[Start of Attachment]
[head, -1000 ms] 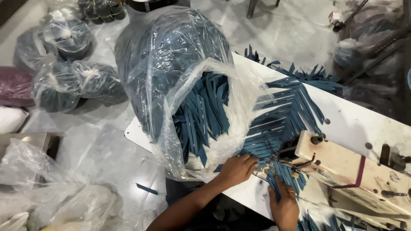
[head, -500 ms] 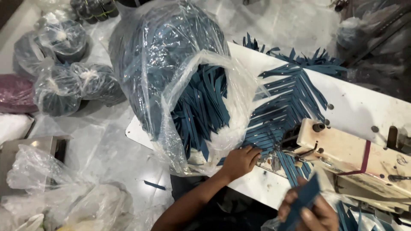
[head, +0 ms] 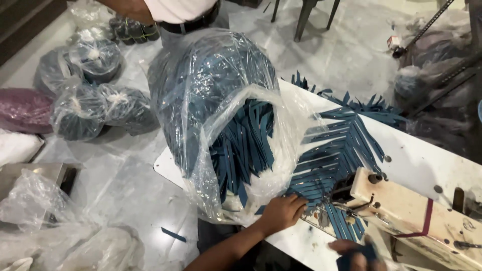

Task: Stitching small blue fabric shoe components using an industrial sewing machine.

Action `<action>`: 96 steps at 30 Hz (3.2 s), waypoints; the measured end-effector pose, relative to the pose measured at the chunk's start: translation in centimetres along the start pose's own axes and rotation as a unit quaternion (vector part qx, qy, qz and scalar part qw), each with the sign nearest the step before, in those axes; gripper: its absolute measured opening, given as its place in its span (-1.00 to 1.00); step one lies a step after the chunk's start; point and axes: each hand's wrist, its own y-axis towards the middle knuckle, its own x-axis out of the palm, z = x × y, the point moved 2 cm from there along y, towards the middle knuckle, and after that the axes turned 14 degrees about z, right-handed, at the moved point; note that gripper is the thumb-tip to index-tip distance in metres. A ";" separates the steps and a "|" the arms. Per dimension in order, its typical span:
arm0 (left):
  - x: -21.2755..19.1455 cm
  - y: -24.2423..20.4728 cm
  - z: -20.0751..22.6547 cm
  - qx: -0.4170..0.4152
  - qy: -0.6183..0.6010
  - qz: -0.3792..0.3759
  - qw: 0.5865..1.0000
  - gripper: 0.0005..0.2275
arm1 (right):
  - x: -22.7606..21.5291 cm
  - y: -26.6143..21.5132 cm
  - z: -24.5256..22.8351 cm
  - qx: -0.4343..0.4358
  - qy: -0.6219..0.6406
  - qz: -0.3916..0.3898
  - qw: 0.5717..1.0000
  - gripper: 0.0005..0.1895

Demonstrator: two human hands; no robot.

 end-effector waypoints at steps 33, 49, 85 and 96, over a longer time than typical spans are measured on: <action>2.7 -1.4 -1.6 -0.055 0.012 -0.120 0.991 -0.77 | 5.9 2.5 -12.2 0.127 -0.129 -0.002 0.984 -0.47; 3.5 0.2 0.9 -0.060 0.032 -0.097 0.993 -0.75 | 8.2 2.9 -5.3 -0.076 -0.317 0.024 0.945 -0.65; 8.5 1.7 -0.1 -0.037 0.080 -0.157 0.984 -0.55 | 9.6 6.6 -2.0 -0.119 -0.360 -0.013 0.925 -0.79; 8.3 2.8 -0.3 -0.046 0.084 -0.110 0.989 -0.56 | 9.6 7.2 -0.2 -0.143 -0.399 -0.033 0.905 -0.89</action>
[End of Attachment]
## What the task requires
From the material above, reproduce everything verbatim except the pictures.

## Result
[head, -1000 ms] 
[head, -500 ms] 
[head, +0 ms] 

Task: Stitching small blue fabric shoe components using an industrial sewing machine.

Action `<action>`: 96 steps at 30 Hz (3.2 s), waypoints; the measured end-effector pose, relative to the pose measured at the chunk's start: translation in centimetres along the start pose's own axes and rotation as a unit quaternion (vector part qx, qy, qz and scalar part qw), each with the sign nearest the step before, in those axes; gripper: its absolute measured opening, given as its place in its span (-1.00 to 1.00); step one lies a step after the chunk's start; point and axes: each hand's wrist, its own y-axis towards the middle knuckle, its own x-axis out of the palm, z = x × y, the point moved 2 cm from there along y, towards the middle knuckle, and after that the axes turned 14 degrees about z, right-handed, at the moved point; note that gripper is the thumb-tip to index-tip distance in metres. A ";" separates the steps and a "|" the arms. Per dimension in order, its typical span:
arm0 (left):
  - x: -21.2755..19.1455 cm
  - y: -24.2423..20.4728 cm
  - z: -20.0751..22.6547 cm
  - qx: -0.4170..0.4152
  - qy: -0.6183..0.6010
  - qz: -0.3792..0.3759
  - qw: 0.5865..1.0000
  - gripper: 0.0005..0.2275
arm1 (right):
  - x: -22.7606..21.5291 cm
  - y: -26.6143..21.5132 cm
  - z: -24.5256..22.8351 cm
  - qx: -0.4343..0.4358
  - qy: -0.6219..0.6406
  - qz: -0.3916..0.3898
  - qw: 0.5717..1.0000
  - gripper: 0.0005..0.1895

Demonstrator: two human hands; no robot.

 end-effector waypoints at steps 33, 49, 85 and 96, over a longer time than typical spans are measured on: <action>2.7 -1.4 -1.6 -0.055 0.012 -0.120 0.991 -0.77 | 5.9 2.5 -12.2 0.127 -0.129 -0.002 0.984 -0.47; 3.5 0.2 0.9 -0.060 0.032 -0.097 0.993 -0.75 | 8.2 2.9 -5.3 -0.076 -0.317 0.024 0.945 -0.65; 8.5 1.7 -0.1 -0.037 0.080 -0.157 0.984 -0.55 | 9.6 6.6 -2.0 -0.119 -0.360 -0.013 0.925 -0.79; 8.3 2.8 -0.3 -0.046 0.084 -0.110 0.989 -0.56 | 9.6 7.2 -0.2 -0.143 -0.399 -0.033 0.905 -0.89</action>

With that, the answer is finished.